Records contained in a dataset
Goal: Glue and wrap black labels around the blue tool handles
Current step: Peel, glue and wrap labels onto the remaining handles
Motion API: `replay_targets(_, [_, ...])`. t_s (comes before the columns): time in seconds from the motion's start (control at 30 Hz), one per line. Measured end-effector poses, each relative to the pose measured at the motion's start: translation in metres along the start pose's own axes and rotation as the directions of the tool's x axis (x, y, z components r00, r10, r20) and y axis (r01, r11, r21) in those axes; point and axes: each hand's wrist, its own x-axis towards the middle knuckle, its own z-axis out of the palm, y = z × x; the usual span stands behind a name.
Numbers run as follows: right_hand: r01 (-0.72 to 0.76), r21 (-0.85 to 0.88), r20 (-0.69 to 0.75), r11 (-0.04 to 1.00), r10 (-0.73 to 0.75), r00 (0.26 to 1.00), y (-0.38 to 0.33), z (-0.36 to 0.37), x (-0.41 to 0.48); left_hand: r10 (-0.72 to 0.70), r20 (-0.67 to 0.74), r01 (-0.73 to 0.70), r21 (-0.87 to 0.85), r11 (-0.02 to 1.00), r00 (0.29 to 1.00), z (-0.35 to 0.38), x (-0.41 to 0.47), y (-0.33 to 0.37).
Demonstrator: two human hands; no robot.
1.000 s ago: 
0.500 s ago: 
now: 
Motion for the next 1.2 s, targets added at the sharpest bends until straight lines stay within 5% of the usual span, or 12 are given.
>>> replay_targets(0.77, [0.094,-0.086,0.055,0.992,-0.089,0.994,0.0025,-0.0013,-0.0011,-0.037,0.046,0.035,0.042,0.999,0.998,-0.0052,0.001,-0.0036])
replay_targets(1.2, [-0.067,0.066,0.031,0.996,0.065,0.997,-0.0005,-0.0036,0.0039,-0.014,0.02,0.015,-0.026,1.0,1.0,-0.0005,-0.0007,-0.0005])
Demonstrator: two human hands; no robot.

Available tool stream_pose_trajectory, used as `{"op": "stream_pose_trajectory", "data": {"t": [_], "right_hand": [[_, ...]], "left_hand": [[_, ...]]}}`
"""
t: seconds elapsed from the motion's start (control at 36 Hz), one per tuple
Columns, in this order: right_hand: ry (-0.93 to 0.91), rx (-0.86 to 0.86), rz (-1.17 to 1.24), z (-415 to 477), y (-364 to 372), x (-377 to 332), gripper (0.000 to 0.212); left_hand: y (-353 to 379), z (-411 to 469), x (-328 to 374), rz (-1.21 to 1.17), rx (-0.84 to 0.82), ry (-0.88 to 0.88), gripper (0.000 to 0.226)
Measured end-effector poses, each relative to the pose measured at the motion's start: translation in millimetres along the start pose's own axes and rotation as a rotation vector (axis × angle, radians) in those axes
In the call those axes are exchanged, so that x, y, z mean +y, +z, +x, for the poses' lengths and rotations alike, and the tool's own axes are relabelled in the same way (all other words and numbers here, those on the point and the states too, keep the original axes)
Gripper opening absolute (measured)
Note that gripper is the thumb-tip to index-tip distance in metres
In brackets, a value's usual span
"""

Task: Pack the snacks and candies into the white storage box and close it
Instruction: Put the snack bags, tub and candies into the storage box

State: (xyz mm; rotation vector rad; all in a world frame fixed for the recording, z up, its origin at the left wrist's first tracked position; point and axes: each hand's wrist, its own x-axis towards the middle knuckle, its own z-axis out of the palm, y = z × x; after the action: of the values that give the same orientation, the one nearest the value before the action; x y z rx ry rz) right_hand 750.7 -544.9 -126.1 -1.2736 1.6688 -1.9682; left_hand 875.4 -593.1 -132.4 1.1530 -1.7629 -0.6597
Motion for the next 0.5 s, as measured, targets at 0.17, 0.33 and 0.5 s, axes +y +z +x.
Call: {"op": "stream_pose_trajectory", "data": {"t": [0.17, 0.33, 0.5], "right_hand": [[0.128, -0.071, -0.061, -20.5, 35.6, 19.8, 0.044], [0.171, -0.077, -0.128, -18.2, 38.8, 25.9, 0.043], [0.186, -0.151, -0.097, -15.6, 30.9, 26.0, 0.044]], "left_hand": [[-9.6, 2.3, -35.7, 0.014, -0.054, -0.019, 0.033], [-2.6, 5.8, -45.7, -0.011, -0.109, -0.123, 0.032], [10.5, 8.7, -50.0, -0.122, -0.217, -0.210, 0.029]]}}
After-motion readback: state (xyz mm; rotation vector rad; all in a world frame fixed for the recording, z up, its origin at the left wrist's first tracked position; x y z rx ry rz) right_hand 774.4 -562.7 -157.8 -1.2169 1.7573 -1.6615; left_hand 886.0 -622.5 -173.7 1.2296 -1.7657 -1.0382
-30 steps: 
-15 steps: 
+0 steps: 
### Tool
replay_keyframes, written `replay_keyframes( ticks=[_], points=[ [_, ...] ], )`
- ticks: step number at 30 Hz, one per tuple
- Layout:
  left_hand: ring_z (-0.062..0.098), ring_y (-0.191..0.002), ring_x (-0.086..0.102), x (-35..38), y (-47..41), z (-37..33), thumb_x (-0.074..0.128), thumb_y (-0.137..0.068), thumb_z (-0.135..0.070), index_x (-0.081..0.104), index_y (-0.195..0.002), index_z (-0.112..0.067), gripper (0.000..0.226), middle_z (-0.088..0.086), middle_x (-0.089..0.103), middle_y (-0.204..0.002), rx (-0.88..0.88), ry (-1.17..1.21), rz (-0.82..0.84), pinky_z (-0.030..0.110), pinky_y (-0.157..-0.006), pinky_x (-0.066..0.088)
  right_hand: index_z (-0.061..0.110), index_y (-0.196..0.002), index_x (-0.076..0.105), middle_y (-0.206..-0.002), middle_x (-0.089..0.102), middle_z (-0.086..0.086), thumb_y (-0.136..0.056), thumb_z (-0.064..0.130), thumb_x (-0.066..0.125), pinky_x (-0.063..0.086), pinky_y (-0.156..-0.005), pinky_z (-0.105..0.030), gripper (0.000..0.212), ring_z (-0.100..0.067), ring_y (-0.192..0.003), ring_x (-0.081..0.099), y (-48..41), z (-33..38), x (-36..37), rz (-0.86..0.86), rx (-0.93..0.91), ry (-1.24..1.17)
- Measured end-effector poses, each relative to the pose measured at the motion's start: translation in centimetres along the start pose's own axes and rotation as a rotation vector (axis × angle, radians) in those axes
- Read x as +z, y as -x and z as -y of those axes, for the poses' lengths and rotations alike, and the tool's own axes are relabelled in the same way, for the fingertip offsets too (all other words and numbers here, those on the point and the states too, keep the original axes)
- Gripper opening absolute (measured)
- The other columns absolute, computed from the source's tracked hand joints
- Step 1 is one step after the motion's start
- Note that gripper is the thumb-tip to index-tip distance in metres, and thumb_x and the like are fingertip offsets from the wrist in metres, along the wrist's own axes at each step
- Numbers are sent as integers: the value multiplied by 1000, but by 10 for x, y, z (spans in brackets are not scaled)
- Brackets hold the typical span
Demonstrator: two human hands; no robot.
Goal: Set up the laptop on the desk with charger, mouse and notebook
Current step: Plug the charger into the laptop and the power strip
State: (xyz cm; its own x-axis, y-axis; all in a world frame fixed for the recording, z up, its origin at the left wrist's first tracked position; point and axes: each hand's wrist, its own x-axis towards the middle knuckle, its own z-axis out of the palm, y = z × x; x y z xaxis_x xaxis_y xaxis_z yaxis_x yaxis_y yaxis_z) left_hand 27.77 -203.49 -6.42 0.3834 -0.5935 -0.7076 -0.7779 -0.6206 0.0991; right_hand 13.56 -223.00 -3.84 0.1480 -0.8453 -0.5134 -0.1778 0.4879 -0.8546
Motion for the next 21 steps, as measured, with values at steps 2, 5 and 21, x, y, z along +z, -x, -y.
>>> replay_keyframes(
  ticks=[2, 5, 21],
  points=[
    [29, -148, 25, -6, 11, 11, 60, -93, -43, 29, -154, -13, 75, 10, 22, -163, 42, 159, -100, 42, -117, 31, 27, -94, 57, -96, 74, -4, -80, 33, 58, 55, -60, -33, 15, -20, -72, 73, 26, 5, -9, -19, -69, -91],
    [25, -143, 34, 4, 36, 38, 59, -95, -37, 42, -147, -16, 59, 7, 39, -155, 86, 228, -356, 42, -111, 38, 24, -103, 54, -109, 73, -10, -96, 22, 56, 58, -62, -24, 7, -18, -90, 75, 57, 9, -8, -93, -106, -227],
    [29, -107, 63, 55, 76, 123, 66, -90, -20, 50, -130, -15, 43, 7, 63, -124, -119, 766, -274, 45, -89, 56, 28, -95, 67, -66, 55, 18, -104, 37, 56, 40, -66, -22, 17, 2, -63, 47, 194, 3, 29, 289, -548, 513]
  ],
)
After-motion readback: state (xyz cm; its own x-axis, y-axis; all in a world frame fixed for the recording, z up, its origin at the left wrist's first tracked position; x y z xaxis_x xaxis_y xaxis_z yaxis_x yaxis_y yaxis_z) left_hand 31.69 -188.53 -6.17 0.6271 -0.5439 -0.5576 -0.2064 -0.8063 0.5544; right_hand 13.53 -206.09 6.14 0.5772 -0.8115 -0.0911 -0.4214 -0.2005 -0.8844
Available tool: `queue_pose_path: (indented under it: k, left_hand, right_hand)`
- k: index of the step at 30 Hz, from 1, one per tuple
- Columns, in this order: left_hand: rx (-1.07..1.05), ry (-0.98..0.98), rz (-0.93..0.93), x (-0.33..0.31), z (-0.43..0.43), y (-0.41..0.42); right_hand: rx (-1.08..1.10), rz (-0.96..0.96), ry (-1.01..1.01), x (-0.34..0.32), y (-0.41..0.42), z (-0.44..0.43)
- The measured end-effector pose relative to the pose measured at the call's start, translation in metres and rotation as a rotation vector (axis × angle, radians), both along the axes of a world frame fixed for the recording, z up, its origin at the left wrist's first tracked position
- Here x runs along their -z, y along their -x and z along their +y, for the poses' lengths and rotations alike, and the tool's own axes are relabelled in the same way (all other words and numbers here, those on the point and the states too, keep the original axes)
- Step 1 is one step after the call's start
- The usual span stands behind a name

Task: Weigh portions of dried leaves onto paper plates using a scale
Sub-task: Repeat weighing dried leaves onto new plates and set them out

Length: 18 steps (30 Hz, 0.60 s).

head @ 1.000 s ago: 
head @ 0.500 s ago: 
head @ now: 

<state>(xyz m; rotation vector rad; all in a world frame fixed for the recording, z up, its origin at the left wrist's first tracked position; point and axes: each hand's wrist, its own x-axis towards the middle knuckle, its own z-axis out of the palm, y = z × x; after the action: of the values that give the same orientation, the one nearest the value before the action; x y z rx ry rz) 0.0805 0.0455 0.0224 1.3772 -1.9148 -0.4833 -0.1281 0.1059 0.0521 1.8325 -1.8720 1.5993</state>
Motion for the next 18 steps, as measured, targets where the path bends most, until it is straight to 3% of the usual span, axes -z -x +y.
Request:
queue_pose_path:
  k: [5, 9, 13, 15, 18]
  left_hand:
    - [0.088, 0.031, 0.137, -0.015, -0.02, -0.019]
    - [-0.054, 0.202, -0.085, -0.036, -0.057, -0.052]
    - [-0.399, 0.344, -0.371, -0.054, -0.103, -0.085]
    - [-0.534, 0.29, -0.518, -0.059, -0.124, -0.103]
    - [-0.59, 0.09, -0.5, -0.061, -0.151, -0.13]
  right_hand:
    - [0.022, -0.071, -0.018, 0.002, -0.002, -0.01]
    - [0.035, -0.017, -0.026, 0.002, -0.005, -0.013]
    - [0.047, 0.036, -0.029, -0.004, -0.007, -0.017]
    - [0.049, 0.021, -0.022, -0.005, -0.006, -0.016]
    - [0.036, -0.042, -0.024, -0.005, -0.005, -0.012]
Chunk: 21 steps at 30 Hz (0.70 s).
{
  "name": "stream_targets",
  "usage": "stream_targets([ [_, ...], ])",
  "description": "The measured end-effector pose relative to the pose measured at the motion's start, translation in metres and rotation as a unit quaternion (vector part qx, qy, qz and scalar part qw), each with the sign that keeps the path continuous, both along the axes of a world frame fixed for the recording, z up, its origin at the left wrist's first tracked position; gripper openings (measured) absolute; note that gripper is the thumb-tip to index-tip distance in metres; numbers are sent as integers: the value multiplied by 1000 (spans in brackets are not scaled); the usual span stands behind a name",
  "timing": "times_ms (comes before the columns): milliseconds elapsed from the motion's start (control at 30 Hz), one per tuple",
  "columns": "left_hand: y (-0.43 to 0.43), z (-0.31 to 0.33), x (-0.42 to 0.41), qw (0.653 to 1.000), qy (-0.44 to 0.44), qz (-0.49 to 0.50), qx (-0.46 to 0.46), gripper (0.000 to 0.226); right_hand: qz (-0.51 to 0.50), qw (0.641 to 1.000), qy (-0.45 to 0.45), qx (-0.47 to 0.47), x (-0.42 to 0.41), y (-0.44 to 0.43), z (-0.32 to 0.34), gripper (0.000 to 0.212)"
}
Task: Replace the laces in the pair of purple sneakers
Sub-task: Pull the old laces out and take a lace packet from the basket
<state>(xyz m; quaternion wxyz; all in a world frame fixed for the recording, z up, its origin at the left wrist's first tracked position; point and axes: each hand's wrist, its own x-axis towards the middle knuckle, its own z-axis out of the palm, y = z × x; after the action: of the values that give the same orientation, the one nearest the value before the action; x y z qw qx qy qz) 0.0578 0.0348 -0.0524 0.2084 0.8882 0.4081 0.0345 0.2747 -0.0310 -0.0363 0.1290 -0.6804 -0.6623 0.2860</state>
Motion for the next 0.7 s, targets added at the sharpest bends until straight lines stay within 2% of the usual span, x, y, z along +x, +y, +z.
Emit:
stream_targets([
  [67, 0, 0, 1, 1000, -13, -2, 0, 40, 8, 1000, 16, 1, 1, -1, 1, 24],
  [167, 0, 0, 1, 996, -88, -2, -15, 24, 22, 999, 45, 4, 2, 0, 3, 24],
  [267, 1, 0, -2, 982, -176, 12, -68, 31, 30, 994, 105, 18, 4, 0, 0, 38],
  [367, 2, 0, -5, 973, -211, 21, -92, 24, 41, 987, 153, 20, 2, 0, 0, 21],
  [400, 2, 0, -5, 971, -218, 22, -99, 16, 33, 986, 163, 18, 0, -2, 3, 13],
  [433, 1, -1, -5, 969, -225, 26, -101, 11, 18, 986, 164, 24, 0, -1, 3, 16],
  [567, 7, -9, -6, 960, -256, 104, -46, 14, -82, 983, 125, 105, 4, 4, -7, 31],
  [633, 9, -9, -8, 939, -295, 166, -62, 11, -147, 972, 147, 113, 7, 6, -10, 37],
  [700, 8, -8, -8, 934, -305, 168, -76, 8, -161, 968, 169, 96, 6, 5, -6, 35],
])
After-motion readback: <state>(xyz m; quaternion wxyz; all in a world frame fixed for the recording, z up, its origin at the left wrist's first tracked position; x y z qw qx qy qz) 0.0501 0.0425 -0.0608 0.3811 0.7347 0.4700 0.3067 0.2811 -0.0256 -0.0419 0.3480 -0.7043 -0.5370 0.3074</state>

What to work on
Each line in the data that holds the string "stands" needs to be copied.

Exercise output
Motion API: `replay_targets(_, [_, ...])`. t_s (comes before the columns): time in seconds from the motion's start (control at 30 Hz), one per line. Measured end-effector poses, each relative to the pose measured at the motion's start: translation in metres along the start pose's own axes and rotation as the directions of the tool's x axis (x, y, z components r00, r10, r20) and y axis (r01, r11, r21) in those axes; point and axes: each hand's wrist, its own x-axis towards the middle knuckle, its own z-axis out of the palm, y = z × x; the usual span stands behind a name.
- The usual span stands behind a name
  "description": "The measured end-effector pose relative to the pose measured at the motion's start, translation in metres and rotation as a unit quaternion (vector part qx, qy, qz and scalar part qw), each with the sign that keeps the path continuous, both along the axes of a world frame fixed for the recording, z up, its origin at the left wrist's first tracked position; gripper openings (measured) absolute; note that gripper is the thumb-tip to index-tip distance in metres; numbers are sent as integers: the value multiplied by 1000 (spans in brackets are not scaled); the usual span stands behind a name",

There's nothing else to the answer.